"Then it was only by a merciful dispensation that we weren't hurled over the precipice and dashed to pieces," exclaimed Mamma.
"That depends on one's definition of a merciful dispensation," said Mr. Barrymore. "From one point of view every breath we draw is a merciful dispensation, for we might easily choke to death at any instant. We were never for a single moment in danger. If I hadn't been sure of that, of course I would have stopped the car at any cost. As a matter of fact, when we began the descent I found that the hand-brake wouldn't act, and knew the chains had gone wrong. If I'd thought it was only that I could have put on our spare chains, but I believed there was more and worse, so I determined to get on as far towards civilization as I could before stopping the car."
"You brought us down those ghastly hills without a brake!" Mamma cried out, losing her temper. "And Sir Ralph called you careful! I can never trust you again."
I could have slapped her and myself too.
"Aunt Kathryn!" exclaimed Maida. Then I could have slapped her as well for interfering. It would serve her right if I married her off to the Prince.

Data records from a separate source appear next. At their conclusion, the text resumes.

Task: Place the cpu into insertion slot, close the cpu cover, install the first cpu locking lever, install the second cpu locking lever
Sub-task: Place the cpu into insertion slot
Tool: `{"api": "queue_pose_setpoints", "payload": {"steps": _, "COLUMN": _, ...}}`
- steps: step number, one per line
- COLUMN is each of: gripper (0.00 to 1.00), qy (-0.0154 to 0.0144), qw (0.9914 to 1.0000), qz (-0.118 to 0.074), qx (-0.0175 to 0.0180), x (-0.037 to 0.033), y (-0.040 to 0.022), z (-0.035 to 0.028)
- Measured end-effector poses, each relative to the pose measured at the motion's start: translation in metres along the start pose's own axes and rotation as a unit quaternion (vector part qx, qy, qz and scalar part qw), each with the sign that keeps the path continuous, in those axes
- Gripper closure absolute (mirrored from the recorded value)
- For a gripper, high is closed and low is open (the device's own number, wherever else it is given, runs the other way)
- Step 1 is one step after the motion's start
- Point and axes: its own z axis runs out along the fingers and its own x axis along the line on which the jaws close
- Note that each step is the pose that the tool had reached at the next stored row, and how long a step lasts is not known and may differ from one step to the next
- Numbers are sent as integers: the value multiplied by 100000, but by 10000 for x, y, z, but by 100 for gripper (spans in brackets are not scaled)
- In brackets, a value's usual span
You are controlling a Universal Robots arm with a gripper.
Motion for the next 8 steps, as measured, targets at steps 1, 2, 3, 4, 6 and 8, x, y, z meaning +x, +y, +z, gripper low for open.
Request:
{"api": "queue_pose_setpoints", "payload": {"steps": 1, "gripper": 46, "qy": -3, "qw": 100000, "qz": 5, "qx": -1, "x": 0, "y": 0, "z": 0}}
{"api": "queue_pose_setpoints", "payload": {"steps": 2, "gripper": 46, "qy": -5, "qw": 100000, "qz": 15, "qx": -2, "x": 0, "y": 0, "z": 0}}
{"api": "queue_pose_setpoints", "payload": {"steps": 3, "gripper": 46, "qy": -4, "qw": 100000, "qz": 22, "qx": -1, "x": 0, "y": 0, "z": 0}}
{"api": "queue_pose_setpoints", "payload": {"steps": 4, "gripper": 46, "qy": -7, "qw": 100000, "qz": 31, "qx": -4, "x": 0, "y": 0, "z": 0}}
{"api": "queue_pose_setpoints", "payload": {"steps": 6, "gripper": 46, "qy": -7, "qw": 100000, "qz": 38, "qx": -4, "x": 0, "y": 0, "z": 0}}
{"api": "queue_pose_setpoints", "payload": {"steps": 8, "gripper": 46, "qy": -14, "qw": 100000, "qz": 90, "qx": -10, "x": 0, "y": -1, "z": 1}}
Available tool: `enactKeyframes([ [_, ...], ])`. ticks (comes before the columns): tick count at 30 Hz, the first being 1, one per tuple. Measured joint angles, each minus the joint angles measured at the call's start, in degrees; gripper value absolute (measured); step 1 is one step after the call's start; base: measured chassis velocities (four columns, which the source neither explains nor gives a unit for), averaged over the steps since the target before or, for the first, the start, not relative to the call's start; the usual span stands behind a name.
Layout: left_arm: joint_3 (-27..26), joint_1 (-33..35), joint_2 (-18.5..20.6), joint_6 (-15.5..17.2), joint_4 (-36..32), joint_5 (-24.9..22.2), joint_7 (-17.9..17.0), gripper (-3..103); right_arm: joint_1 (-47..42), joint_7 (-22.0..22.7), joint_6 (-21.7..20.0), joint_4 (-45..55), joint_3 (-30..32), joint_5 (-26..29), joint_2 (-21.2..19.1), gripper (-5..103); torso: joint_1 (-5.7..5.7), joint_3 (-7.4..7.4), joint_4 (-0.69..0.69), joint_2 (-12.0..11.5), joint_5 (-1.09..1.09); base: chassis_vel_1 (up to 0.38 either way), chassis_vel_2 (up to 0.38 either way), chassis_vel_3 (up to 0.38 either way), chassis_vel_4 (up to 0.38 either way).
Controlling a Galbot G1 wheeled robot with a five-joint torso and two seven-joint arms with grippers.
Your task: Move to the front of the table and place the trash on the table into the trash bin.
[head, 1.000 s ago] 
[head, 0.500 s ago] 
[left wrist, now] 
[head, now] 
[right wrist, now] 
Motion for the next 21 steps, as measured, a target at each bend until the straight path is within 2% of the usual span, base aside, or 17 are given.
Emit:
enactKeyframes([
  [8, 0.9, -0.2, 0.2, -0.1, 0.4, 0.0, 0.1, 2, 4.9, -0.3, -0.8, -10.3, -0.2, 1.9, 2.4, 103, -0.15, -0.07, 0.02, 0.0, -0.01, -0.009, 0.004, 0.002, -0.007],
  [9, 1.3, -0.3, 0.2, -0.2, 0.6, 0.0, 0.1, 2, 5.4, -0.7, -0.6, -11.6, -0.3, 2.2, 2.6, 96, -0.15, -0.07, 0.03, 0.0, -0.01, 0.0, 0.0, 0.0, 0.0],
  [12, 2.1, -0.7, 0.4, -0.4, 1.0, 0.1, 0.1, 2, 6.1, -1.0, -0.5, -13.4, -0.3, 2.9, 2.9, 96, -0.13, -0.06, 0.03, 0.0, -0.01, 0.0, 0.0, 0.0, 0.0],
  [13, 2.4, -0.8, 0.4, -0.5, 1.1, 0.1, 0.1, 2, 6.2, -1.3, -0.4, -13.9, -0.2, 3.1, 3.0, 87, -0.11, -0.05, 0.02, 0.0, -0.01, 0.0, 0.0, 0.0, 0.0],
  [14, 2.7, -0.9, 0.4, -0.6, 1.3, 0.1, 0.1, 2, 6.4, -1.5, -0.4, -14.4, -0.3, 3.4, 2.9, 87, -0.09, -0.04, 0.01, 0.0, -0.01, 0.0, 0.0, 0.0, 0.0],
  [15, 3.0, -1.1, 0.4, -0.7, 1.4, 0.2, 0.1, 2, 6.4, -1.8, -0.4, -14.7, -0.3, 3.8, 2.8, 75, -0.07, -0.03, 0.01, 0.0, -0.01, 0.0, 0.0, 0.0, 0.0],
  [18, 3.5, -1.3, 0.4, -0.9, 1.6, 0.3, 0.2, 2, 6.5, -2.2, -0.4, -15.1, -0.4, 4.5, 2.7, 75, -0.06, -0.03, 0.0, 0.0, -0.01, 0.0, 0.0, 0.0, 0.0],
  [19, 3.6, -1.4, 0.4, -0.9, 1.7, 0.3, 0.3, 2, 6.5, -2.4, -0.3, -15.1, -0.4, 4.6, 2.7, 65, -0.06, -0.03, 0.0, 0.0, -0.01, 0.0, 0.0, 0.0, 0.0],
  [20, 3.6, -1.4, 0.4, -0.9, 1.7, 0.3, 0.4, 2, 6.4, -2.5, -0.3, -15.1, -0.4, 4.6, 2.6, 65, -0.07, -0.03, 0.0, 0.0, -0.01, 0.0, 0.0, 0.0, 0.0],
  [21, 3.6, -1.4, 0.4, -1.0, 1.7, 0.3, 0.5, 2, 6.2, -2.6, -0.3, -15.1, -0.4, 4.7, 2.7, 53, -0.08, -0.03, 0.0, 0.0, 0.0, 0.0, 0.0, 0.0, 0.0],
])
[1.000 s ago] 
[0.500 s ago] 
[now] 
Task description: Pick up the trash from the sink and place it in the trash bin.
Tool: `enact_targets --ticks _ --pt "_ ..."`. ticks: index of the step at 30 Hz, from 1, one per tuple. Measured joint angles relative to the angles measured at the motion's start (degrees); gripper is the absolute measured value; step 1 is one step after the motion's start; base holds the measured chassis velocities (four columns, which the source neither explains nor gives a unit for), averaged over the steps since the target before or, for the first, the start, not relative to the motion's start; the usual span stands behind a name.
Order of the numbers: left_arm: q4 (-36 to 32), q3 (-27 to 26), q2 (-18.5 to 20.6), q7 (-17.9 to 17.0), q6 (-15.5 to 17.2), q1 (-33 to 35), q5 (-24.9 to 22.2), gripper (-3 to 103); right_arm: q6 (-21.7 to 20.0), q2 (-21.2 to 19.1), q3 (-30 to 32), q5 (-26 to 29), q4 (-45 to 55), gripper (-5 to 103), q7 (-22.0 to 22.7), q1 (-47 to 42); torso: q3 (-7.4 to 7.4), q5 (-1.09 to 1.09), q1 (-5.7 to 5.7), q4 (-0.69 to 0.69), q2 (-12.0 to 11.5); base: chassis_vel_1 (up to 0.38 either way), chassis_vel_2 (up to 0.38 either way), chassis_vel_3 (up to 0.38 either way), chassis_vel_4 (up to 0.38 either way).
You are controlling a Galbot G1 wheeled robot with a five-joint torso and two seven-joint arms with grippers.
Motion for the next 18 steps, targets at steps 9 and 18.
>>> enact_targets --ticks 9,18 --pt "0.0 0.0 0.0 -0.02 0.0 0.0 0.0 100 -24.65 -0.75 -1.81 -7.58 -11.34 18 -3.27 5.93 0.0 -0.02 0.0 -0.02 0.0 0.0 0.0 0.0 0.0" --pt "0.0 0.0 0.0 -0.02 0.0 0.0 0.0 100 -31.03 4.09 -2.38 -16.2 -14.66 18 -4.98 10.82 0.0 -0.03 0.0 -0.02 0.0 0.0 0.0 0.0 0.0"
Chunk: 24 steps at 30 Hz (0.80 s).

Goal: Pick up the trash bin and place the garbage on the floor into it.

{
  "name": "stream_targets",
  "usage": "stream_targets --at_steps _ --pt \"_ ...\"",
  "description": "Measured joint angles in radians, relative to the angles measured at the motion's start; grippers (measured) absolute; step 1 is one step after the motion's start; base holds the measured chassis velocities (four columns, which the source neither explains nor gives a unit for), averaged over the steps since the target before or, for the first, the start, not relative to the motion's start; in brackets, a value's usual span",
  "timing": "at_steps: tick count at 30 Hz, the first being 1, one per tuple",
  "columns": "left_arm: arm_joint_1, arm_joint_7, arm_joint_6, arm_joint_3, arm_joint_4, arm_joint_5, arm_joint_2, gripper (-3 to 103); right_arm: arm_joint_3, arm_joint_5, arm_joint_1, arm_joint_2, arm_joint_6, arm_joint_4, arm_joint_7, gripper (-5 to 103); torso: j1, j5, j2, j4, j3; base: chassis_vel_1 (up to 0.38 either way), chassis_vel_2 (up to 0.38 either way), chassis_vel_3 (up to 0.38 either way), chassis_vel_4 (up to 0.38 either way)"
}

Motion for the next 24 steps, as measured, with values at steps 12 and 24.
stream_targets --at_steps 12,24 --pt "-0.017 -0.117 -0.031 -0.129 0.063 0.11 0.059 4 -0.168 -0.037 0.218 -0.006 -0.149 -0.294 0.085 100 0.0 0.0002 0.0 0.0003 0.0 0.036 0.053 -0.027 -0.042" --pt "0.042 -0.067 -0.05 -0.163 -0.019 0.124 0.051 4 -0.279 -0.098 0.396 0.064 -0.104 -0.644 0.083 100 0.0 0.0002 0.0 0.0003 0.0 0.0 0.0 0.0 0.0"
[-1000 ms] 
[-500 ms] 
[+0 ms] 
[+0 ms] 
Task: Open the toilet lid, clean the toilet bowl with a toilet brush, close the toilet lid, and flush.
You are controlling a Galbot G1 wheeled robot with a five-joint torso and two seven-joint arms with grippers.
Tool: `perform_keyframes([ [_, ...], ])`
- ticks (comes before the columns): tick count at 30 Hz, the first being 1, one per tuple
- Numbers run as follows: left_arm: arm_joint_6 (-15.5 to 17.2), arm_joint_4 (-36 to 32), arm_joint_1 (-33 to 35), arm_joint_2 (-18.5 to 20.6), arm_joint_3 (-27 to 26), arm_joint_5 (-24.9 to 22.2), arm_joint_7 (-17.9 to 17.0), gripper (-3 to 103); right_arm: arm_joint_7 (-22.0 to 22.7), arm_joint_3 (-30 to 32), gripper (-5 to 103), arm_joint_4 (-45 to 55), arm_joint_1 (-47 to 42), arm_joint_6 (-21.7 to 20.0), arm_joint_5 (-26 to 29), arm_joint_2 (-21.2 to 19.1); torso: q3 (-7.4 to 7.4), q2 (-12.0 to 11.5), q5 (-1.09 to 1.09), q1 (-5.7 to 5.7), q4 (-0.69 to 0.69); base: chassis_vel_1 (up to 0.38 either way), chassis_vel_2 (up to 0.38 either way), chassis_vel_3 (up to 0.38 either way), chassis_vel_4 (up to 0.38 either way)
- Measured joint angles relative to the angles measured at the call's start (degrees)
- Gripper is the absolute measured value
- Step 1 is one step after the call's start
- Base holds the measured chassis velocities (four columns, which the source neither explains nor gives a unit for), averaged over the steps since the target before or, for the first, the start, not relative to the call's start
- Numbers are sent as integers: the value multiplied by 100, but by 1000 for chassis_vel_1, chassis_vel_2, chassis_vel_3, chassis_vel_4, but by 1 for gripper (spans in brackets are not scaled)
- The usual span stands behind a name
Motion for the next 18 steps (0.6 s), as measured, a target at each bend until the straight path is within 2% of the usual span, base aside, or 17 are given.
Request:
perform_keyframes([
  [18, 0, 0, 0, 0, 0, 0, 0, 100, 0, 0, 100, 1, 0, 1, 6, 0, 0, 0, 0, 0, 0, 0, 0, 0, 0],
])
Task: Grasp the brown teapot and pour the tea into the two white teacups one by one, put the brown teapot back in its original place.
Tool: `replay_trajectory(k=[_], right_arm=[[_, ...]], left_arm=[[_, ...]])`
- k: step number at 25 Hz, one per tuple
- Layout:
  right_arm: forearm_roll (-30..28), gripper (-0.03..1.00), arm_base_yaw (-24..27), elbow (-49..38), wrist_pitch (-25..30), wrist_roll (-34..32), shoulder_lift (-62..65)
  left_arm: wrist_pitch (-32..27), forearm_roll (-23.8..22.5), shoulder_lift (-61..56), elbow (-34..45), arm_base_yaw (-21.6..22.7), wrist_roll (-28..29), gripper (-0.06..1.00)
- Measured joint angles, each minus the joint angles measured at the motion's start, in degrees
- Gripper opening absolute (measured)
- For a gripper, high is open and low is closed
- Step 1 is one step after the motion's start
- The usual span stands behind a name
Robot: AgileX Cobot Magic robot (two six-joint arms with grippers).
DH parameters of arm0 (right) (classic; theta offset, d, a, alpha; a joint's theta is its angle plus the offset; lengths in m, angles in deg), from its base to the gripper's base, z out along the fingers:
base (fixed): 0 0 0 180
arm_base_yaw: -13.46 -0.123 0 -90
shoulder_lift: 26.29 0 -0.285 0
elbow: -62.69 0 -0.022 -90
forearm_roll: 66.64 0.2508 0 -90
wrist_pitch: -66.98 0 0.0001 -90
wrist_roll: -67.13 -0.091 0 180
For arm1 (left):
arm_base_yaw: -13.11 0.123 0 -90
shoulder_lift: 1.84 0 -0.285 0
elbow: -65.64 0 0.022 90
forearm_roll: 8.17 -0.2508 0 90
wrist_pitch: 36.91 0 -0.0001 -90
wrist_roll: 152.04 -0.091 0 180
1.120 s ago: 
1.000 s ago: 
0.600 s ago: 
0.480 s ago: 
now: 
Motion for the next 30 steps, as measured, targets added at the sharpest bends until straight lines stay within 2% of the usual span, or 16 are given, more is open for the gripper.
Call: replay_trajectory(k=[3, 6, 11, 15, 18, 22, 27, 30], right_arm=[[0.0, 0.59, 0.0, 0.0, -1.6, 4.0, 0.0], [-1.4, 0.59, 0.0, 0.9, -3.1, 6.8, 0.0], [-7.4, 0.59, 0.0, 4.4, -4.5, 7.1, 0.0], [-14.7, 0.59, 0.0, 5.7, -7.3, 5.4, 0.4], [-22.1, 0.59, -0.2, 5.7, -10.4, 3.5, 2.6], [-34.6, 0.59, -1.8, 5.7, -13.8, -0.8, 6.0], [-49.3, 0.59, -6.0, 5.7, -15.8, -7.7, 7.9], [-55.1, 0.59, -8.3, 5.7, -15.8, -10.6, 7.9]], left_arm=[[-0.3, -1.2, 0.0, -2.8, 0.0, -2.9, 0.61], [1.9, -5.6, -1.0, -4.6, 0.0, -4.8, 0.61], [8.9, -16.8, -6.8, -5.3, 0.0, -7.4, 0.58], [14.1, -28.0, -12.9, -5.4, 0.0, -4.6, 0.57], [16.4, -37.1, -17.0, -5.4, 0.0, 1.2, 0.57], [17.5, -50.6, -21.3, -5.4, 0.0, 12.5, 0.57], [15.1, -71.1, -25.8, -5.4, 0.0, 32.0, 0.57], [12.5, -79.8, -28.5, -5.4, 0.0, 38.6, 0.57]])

The Chauffeulier looked for a second as if he were going to say "Very well, madam; do as you like about that." But Maida's little reproachful exclamation apparently poured balm upon his troubled soul.
"Not without a brake," he answered, with great patience and politeness, "but with one instead of two. If the foot-brake had burned, as possibly it might, the compression of the gas in the cylinder could have been made to act as a brake. The steering-gear was in perfect order, which was the most important consideration in the circumstances, and I felt that I was undertaking a responsibility which the car and I together were well able to carry out. But as I thought that amateurs were likely to be alarmed if they knew what had happened, I naturally kept my knowledge to myself."
"I saw that something was wrong by the set expression of your face," said I, "and I wasn't a bit afraid, because I felt, whatever it was, you'd bring us through all right. But I'm sorry I spoke now."
"You needn't be," said he. "I shouldn't have done so myself yet I wasn't silent for my own sake; and I should do the same if it had to be done over again."
But this didn't comfort me much, for I was sure that Maida wouldn't have spoken if she had been in my place. I don't know why I was sure, but I was.